* [EXERCISE REQUIREMENTS] Lines that include "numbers" make up the answer; copy all of them from the data below.

* [DATA RECORDS]
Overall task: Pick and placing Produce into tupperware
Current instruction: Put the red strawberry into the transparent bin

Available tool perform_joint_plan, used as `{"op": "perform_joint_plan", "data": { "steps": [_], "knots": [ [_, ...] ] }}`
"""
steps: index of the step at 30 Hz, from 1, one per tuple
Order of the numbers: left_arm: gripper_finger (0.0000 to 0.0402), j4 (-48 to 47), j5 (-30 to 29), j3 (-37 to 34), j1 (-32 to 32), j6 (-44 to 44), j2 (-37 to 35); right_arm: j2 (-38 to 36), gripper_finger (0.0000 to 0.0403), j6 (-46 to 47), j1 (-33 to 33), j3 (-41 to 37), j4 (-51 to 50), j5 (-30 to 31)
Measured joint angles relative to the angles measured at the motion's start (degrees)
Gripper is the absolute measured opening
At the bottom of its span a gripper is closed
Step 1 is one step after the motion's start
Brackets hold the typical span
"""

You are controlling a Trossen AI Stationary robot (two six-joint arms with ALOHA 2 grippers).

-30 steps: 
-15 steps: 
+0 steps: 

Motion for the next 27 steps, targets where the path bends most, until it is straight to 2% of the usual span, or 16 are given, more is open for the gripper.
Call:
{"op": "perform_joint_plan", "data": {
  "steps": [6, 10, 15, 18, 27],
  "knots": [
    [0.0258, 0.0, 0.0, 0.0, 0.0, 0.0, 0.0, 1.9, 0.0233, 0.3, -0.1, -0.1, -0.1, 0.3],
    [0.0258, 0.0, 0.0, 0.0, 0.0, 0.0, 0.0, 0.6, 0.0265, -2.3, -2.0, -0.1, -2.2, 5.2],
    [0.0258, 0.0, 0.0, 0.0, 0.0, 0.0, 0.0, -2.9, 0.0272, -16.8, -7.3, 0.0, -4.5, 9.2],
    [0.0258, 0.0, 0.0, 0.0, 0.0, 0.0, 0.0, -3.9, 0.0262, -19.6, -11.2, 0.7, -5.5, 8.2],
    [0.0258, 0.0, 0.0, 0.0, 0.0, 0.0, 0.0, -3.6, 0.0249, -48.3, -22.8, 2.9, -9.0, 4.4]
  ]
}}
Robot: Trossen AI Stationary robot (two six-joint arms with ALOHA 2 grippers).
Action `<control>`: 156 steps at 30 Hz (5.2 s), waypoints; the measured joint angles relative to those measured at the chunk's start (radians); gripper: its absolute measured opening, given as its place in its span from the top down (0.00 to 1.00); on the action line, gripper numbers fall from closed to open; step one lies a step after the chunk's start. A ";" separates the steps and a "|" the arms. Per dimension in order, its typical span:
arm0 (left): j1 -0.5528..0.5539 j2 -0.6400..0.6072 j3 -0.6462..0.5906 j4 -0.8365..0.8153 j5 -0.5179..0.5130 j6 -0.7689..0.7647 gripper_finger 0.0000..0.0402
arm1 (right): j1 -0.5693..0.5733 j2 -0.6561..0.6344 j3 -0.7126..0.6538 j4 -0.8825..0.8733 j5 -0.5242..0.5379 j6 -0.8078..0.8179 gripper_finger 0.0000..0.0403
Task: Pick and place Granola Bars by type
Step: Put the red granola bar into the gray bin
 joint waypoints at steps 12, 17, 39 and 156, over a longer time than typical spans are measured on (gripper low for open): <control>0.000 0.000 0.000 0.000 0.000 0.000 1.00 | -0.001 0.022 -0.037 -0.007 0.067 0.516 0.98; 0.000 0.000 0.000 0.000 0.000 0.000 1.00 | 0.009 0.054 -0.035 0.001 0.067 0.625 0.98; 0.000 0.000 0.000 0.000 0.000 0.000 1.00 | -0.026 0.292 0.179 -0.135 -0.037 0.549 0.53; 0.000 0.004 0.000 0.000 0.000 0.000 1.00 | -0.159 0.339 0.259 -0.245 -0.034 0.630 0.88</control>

* [ANSWER TO THE EXERCISE]
Order of the numbers: left_arm: gripper_finger (0.0000 to 0.0402), j4 (-48 to 47), j5 (-30 to 29), j3 (-37 to 34), j1 (-32 to 32), j6 (-44 to 44), j2 (-37 to 35); right_arm: j2 (-38 to 36), gripper_finger (0.0000 to 0.0403), j6 (-46 to 47), j1 (-33 to 33), j3 (-41 to 37), j4 (-51 to 50), j5 (-30 to 31)
Action `<control>`: 156 steps at 30 Hz (5.2 s), waypoints; the measured joint angles relative to those measured at the chunk's start (radians); gripper: its absolute measured opening, given as its place in its span from the top down (0.00 to 1.00); on the action line, gripper numbers fall from closed to open; step one lies a step after the chunk's start. A ";" separates the steps and a "|" the arms. Per dimension in order, its typical span:

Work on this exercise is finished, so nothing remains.